Retype each entry verbatim. Do not include the images.

(Data supplied begins)

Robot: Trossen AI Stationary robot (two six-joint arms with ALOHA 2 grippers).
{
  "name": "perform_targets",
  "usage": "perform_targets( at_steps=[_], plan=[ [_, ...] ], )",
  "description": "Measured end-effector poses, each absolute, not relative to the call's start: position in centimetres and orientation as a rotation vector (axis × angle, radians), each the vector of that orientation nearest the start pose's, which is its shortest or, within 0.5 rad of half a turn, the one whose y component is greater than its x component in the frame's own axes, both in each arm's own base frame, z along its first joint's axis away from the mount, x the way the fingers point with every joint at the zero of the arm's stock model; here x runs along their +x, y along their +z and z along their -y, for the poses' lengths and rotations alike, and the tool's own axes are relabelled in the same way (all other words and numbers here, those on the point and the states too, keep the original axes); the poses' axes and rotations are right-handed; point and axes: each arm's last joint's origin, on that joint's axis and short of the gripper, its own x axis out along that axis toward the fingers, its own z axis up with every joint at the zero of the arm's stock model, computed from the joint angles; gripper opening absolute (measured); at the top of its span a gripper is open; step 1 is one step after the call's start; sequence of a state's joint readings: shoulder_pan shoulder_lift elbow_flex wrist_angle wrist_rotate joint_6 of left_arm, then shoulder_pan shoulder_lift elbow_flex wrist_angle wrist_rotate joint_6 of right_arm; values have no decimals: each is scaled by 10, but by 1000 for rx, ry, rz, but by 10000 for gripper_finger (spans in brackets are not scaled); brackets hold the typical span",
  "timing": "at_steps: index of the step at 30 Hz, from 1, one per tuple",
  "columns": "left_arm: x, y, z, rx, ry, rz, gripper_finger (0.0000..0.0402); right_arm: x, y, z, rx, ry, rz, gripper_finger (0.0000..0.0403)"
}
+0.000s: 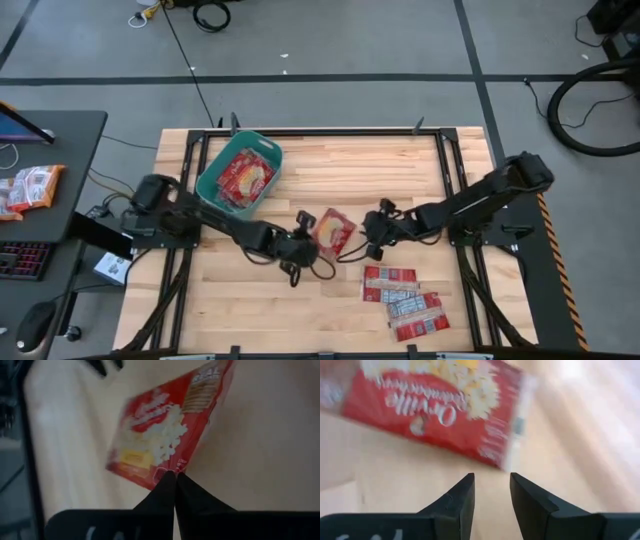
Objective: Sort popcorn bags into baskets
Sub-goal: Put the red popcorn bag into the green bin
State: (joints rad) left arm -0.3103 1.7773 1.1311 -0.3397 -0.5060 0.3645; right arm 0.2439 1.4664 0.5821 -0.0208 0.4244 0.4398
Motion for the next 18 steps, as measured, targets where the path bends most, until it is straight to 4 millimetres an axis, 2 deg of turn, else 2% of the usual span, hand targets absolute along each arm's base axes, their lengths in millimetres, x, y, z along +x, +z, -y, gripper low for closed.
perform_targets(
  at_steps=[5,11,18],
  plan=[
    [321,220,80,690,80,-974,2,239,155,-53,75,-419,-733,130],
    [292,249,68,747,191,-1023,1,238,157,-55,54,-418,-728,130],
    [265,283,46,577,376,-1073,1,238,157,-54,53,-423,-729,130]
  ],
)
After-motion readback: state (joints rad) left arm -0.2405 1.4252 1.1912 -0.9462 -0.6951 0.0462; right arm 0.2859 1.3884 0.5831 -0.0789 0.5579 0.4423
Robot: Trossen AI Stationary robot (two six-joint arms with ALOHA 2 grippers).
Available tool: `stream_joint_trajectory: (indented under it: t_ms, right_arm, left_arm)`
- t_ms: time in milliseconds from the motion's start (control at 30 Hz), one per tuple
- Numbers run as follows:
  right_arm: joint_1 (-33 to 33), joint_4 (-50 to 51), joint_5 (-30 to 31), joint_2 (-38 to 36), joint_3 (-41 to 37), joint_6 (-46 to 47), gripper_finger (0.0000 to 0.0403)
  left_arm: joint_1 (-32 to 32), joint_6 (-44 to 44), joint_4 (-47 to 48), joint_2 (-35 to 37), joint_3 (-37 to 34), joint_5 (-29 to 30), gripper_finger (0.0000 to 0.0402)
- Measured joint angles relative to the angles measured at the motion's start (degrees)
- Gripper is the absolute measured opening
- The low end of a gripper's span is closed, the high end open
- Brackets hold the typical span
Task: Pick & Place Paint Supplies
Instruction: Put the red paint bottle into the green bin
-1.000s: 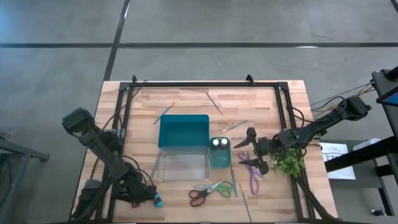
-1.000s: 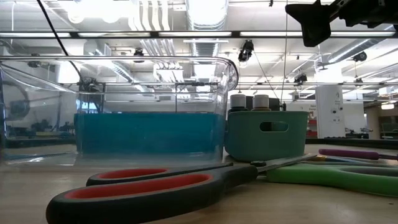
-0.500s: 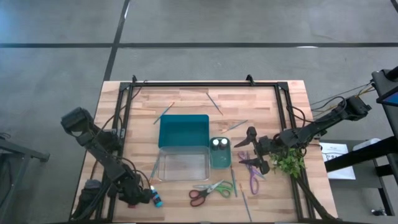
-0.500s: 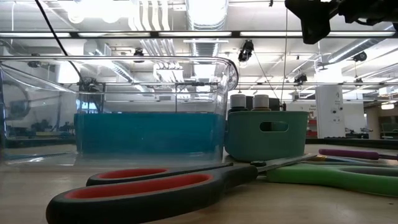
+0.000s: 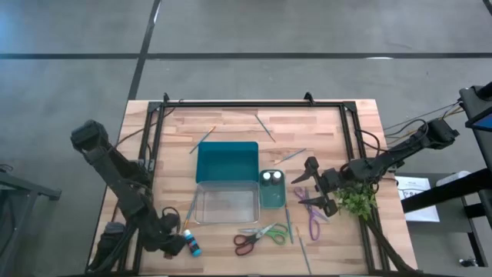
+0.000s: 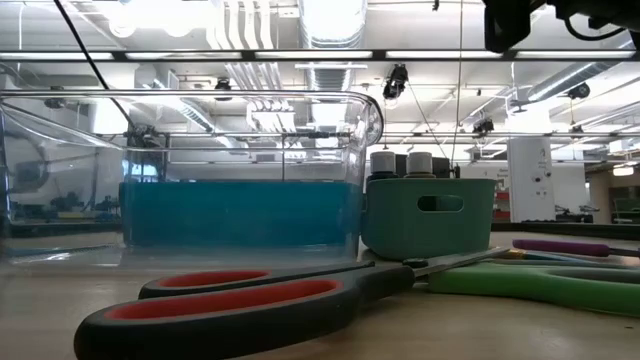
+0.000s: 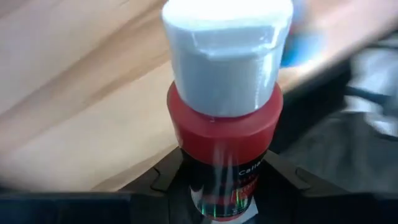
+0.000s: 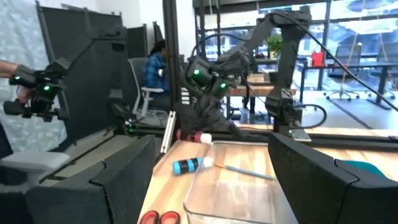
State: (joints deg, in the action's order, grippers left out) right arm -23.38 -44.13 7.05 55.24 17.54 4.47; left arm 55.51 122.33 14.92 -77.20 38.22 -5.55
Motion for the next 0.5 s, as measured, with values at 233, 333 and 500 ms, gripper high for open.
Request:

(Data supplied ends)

• **Written answer**
Robot: Trossen AI Stationary robot (two six-joint arms with ALOHA 2 grippers).
{
  "name": "perform_targets",
  "usage": "perform_targets( at_steps=[_], plan=[ [_, ...] ], )",
  "description": "Measured end-effector poses, each absolute, not relative to the call's start: position in centimetres and orientation as a rotation vector (axis × angle, radians), each the vector of that orientation nearest the start pose's, which is its shortest or, within 0.5 rad of half a turn, the one whose y component is greater than its x component in the frame's own axes, both in each arm's own base frame, z along its first joint's axis away from the mount, x the way the fingers point with every joint at the zero of the arm's stock model; here x runs along their +x, y along their +z and z along their -y, for the poses' lengths and rotations alike, and the tool's own axes are relabelled in the same way (all other words and numbers here, those on the point and the states too, keep the original axes); the poses' axes and rotations are right-handed; point and axes: each arm's last joint's origin, on that joint's axis and short of the gripper, its own x axis out along that axis toward the fingers, its own z axis up with every joint at the zero of the arm's stock model, computed from the joint angles; gripper opening absolute (measured); at the top of its span a gripper is open; step 1 is one step after the call's start; sequence of a state's joint readings: shoulder_pan shoulder_lift elbow_flex wrist_angle wrist_rotate joint_6 of left_arm, then shoulder_pan shoulder_lift elbow_flex wrist_angle wrist_rotate joint_6 of right_arm; values have no decimals: each is scaled by 10, but by 1000 for rx, ry, rz, but by 10000 for gripper_finger (spans in brackets are not scaled); brackets hold the typical span",
  "timing": "at_steps: index of the step at 30 Hz, from 1, one per tuple",
  "columns": "left_arm: x, y, z, rx, ry, rz, gripper_finger (0.0000..0.0402); right_arm: x, y, z, rx, ry, rz, gripper_finger (0.0000..0.0403)"
}
+0.000s: 
Objective: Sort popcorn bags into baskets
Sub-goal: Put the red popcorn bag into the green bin
State: (joints rad) left arm -0.3103 1.7773 1.1311 -0.3397 -0.5060 0.3645; right arm 0.2439 1.4664 0.5821 -0.0208 0.4244 0.4398
Motion for the next 18 steps, as measured, targets where the path bends most, until it is straight to 4 millimetres an axis, 2 deg of turn, else 2% of the usual span, hand targets absolute along each arm's base axes, their lengths in millimetres, x, y, z along +x, +z, -y, gripper low for closed.
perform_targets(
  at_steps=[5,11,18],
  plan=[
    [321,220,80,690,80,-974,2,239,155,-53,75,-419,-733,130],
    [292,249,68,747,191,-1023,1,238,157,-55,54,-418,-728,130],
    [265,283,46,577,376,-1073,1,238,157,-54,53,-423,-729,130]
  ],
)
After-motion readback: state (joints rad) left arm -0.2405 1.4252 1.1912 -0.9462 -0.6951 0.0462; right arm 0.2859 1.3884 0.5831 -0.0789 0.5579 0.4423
Robot: Trossen AI Stationary robot (two six-joint arms with ALOHA 2 grippers).
Available tool: `stream_joint_trajectory: (indented under it: t_ms, right_arm, left_arm)`
- t_ms: time in milliseconds from the motion's start (control at 30 Hz), one per tuple
- Numbers run as follows:
  right_arm: joint_1 (-33 to 33), joint_4 (-50 to 51), joint_5 (-30 to 31), joint_2 (-38 to 36), joint_3 (-41 to 37), joint_6 (-46 to 47), gripper_finger (0.0000 to 0.0403)
  left_arm: joint_1 (-32 to 32), joint_6 (-44 to 44), joint_4 (-47 to 48), joint_2 (-35 to 37), joint_3 (-37 to 34), joint_5 (-29 to 30), gripper_finger (0.0000 to 0.0402)
- Measured joint angles relative to the angles measured at the motion's start (degrees)
- Gripper is the absolute measured opening
- The low end of a gripper's span is closed, the high end open
- Brackets hold the typical span
Task: Pick & Place Paint Supplies
Instruction: Put the red paint bottle into the green bin
-1.000s: 
-1.000s: 
-0.500s: 
-0.500s: 
+0.000s: 
+0.000s: 
+0.000s: 
+0.000s: 
State: (joints deg, in the action's order, grippers left out) right arm -23.38 -44.13 7.05 55.24 17.54 4.47; left arm 55.51 122.33 14.92 -77.20 38.22 -5.55
Motion for the next 0.5 s, as measured, with values at 233, 333 and 500 ms, gripper high for open.
Request:

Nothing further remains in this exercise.